Given the opportunity to exercise their limbs, Slann made for adequate swimmers, relying on their natural buoyancy and webbed feet to navigate aquatic environments. There had not been such an occasion in a long time, however, and the mage-priests were only loosely constrained by the demands of biology. A simple enchantment to weave orbs of self-rejuvenating air around their heads and ample application of telekinesis was enough to permit the lizardmen to descend into the pool and make their way into the tunnel. Still seated atop their stone disks, the Slann found that a subtle but powerful current came into effect just inside the tunnel's mouth, and allowed it to pull them into the dark, their guards and attendants not far behind.

Where the water in the pool had been tepid, clouded in places by particulate and the refracted light of the glowing flowers, the hall they now entered was as cold and clear as glass, the water remaining utterly undisturbed by their presence no matter the degree of their movement. The walls were arranged in a pattern of repeating decagons, the vertices and angles of the shapes crossing over but somehow not overlapping each other. A Relic Priest hovered in the center of the chamber, its bones wrapped so thickly in seaweed that it seemed to be made of plant matter underneath its golden death mask.


You seek for what lives in the soul.​

The words came from all around the Slann, for they were spoken within the hidden currents of the dead one's sunken tomb. Yes, they projected into their surroundings with silent intent. The inner workings of what we are must be unraveled if we are to ever return you to life.

Something twisted in the outskirts of the chamber, and a visible ripple coursed inwards towards the center, the water shimmering and thickening around the Relic Priest. As it closed in, the space around the dead Slann hardened and crystallized into a sphere of ice that enveloped the Priest in its entirety.


Water is the foundation of life. Where it flows, vitality follows. When it stops, stasis is inevitable. What controls the currents?​

Something moved inside the ice, boring small, squirming tunnels towards the outside of the sphere, and the Slann felt something within them move in unison with it. The water around the Relic Priest began to be suctioned into the sphere of ice, vanishing into some unknowable space within.

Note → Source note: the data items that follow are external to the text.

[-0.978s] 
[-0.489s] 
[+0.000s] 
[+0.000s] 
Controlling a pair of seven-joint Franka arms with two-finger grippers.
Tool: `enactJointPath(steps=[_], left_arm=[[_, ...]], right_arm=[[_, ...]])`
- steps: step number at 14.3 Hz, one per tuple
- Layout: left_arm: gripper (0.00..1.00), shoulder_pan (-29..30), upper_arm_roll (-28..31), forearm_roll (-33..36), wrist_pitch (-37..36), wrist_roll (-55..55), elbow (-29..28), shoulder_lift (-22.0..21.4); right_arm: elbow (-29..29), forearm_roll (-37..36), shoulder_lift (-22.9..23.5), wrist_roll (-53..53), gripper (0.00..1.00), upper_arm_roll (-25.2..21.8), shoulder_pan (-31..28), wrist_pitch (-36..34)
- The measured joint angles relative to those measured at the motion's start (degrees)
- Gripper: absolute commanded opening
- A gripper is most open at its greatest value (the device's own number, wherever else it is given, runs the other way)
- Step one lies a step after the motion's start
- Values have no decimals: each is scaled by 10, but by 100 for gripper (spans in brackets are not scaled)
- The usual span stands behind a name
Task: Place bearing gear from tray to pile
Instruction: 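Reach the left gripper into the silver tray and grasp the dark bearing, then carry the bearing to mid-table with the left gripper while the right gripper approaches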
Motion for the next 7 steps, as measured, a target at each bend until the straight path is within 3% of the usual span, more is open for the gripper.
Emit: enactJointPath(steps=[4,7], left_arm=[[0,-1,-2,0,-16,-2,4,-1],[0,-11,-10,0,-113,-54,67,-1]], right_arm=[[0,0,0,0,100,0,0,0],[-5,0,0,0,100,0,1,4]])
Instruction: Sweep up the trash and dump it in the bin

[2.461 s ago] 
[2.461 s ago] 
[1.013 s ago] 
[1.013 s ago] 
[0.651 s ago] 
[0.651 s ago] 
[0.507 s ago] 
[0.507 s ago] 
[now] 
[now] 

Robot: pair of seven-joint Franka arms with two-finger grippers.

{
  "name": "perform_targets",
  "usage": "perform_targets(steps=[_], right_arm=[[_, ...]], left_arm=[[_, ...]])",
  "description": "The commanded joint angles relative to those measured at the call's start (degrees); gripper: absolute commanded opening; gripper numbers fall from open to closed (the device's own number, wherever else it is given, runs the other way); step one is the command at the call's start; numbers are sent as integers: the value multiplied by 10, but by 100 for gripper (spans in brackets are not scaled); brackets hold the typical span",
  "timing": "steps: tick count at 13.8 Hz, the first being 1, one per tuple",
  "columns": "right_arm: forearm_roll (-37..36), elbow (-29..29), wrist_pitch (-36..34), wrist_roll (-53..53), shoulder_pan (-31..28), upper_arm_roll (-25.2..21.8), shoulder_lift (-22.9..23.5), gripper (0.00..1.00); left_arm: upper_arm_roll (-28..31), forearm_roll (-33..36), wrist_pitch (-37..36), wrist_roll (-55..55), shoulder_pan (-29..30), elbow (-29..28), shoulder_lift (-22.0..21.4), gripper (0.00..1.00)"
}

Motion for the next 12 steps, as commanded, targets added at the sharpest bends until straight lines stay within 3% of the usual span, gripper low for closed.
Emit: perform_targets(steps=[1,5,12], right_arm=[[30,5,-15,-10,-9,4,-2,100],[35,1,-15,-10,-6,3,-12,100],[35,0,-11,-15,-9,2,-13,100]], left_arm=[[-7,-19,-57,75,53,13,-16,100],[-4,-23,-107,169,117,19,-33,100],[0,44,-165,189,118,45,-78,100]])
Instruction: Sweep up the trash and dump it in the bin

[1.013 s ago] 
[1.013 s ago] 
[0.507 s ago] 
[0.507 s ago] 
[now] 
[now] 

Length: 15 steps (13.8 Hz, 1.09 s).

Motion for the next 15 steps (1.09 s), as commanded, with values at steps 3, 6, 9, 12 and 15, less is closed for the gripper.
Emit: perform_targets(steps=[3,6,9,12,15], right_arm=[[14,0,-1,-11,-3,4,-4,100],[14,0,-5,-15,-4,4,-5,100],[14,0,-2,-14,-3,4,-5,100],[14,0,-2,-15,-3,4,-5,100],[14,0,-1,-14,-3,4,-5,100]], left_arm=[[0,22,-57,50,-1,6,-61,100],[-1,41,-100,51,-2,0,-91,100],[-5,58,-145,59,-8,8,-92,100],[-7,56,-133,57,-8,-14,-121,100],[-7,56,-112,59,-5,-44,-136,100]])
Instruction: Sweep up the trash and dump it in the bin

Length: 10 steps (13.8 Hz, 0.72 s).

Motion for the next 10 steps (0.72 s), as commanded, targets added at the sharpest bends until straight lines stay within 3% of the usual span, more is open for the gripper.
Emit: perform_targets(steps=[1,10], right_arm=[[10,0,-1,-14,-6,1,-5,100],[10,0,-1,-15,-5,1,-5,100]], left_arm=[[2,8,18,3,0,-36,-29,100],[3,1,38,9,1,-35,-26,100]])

Though the spring no longer flows, and the banks of the river are dry, and the ocean itself has receded, the water never left. Look within yourselves and drink of the truth.​

As the last of the water was suctioned into the sphere, exposing the lizardmen to dry, briny air, the Slann continued to feel water coursing through their throats. It filled their stomachs and circled through their lungs and with every breath they saw things.

A great scaly hand cuts itself open, spilling blue blood into a stone chalice. The cup overflows, torrents of water running off the sides, and scaled life clambers forth upon the goblet's rim. Their scales are lined with sapphire and their limbs are lined with fins. They live on the goblet's rim, and when they die their blood runs back into the chalice.

The chalice dries up and a desert sprouts in its place. The creatures continue to live and die, and even though the water is gone, their blood still runs blue, and still recedes into the chalice of their birth when they die.

The desert is slowly stripped away, and underneath it lies a sea of blue.


The sphere of ice shattered, and in a flash dozens of tendrils of water forced themselves down the throats of the Slann, allowing no air in whatsoever. The Relic Priest's voice transmitted itself down these tendrils, echoing a single thought irrevocably into their minds, over and over again.


The water was never gone.

The Slann awoke some time later in a completely different corridor, their Skink priest attendants having exhausted themselves extracting hundreds of liters of water from each mage-lord's lungs. None of the other lizardmen professed any memory of what had happened once they had entered the pool, nor how they had found themselves where they were.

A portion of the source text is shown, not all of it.